Hypothèse 34 : Management des Ressources Humaines
Pour que son employé clé ne parte pas.
— Il faut que vous montiez un dossier contre Martin.
— Comment ça ?
— Je ne sais pas, faites-lui une mauvaise évaluation, envoyez-lui des critiques, tout ce que vous pouvez imaginer, il faut qu'on ait un dossier solide contre lui à sortir en cas de procès.
— Mais je n'ai aucun reproche à faire à Martin : c'est le pilier de la boite, on ne peut rien faire sans lui, il est au centre de tout alors qu'il est, et de loin, totalement sous-payé. Au contraire, il faut l'encourager à ne surtout pas partir !
— Vous ne comprenez rien. Ce n'est pas en valorisant quelqu'un qu'on l'incite à rester : au contraire ça le motive à chercher un plus haut salaire ailleurs. Il faut le rabaisser en permanence, répétez-lui ses défauts à chaque fois que vous le voyez, même s'ils n'ont aucun lien avec son travail, dites-lui que certains se demandent ce qu'il fait là, il faut qu'il soit déprimé, qu'il n'ait pas le courage du moindre mouvement. D'ailleurs, en complément et par sécurité, lancez des rumeurs sur le marché : qu'il est compétent mais qu'il a ses défauts, qu'il est autiste, que la société est bien gentille de le garder, plein de choses du genre, que surtout personne ne veuille l'embaucher.

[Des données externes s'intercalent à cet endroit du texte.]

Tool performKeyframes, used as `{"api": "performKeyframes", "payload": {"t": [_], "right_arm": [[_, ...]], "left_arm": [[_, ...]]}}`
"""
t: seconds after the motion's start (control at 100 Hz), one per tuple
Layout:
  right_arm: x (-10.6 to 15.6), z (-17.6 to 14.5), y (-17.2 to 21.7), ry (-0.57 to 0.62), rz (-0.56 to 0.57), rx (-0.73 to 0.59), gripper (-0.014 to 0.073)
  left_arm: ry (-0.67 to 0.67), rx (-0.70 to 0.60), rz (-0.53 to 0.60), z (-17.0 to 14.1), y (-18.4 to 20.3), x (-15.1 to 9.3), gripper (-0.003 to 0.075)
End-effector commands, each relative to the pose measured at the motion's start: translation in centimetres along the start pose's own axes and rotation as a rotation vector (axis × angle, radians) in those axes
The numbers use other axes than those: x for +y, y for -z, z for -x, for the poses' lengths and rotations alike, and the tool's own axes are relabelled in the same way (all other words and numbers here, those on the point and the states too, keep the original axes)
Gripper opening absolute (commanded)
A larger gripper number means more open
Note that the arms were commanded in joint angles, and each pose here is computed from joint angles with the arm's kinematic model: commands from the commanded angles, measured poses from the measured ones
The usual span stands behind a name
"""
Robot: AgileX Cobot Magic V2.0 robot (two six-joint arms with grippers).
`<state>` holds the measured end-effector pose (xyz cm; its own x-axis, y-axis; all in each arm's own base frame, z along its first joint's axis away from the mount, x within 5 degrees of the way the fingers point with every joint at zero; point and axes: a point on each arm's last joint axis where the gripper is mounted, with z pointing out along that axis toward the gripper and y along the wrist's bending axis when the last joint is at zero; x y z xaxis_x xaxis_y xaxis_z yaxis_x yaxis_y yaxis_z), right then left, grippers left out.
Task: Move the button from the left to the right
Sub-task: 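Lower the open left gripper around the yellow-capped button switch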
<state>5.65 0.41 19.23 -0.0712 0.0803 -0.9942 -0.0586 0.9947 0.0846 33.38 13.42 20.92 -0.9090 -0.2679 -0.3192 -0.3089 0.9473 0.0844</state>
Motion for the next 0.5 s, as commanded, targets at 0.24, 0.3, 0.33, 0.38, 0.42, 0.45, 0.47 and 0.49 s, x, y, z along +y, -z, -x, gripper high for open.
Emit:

— On peut lancer des rumeurs mais pas construire un dossier mensonger, c'est pas du même niveau, surtout pour un salaire aussi faible !
— Justement, c'est le salaire le problème. Vu qu'une bonne partie de la société repose sur ses compétences, on peut être accusé d'esclavagisme avec un salaire pareil : c'est la prison ferme assurée. Or on ne peut pas l'augmenter sans le promouvoir, et le promouvoir c'est n'avoir plus personne de compétent à son poste, ça coulerait la boîte. On ne peut même pas lui donner une prime : comme je vous le disais ça risquerait de lui donner des idées de départ, et en plus ça déséquilibrerait nos ratios de parité salariale.
— C'est un procès pour esclavagisme que vous craignez ?
— Bien sûr ce n'est pas le terme, mais c'est quelque chose qui va dans ce sens, et il y a bien la prison ferme au bout. Donc, si vous montez un dossier solide contre lui on pourra toujours se défendre en disant que, malheureusement, ses autres caractéristiques ne nous permettaient pas de le payer autant qu'on aurait voulu, un avocat saura bien tourner tout ça.
— Et sinon ?
— C'est vous le Responsable des Ressources Humaines.